◆ **TASK GOAL**
No image is to be carried over; reproduce the rest of the listing word for word.

Segment Start: SUPPLIED DATA

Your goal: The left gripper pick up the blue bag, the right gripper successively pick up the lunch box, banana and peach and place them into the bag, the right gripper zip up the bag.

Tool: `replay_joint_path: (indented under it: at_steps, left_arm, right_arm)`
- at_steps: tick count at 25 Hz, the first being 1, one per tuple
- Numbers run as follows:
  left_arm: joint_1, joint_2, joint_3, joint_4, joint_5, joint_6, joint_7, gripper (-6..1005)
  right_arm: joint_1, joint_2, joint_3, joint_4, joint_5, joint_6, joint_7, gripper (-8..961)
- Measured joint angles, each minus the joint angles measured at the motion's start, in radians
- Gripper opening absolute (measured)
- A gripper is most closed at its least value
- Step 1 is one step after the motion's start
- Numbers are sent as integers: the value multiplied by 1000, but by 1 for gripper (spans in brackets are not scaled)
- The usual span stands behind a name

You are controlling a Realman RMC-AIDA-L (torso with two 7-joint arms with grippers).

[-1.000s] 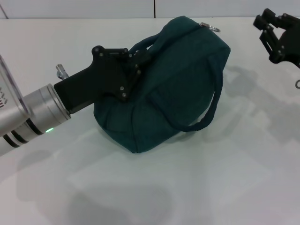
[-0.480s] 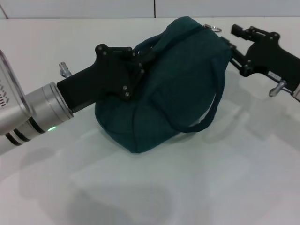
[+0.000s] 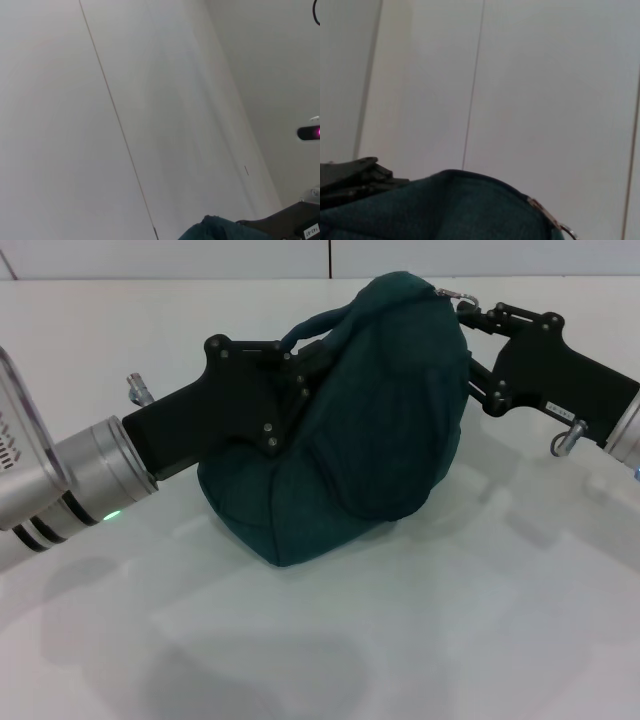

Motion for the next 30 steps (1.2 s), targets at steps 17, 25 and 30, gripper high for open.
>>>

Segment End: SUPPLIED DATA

◆ **EXPECTED OUTPUT**
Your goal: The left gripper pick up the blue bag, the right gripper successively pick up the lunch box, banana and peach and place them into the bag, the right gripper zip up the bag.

Tool: `replay_joint_path: (indented under it: at_steps, left_arm, right_arm)`
- at_steps: tick count at 25 Hz, the first being 1, one per tuple
- Numbers run as follows:
  left_arm: joint_1, joint_2, joint_3, joint_4, joint_5, joint_6, joint_7, gripper (-6..1005)
  right_arm: joint_1, joint_2, joint_3, joint_4, joint_5, joint_6, joint_7, gripper (-8..961)
- Measured joint angles, each minus the joint angles measured at the motion's start, in radians
- Gripper opening absolute (measured)
- A gripper is most closed at its least value
- Step 1 is one step after the motion's start
- Numbers are sent as integers: the value multiplied by 1000, but by 1 for gripper (spans in brackets are not scaled)
- The usual span stands behind a name

You are controlling a Realman RMC-AIDA-L (torso with two 7-joint arms with grippers).

[-1.000s] 
[-0.480s] 
[+0.000s] 

Motion for the next 30 steps (1.2 s), targets at steps 17, 25 and 30, gripper high for open.
>>>

The response to this exercise is now finished.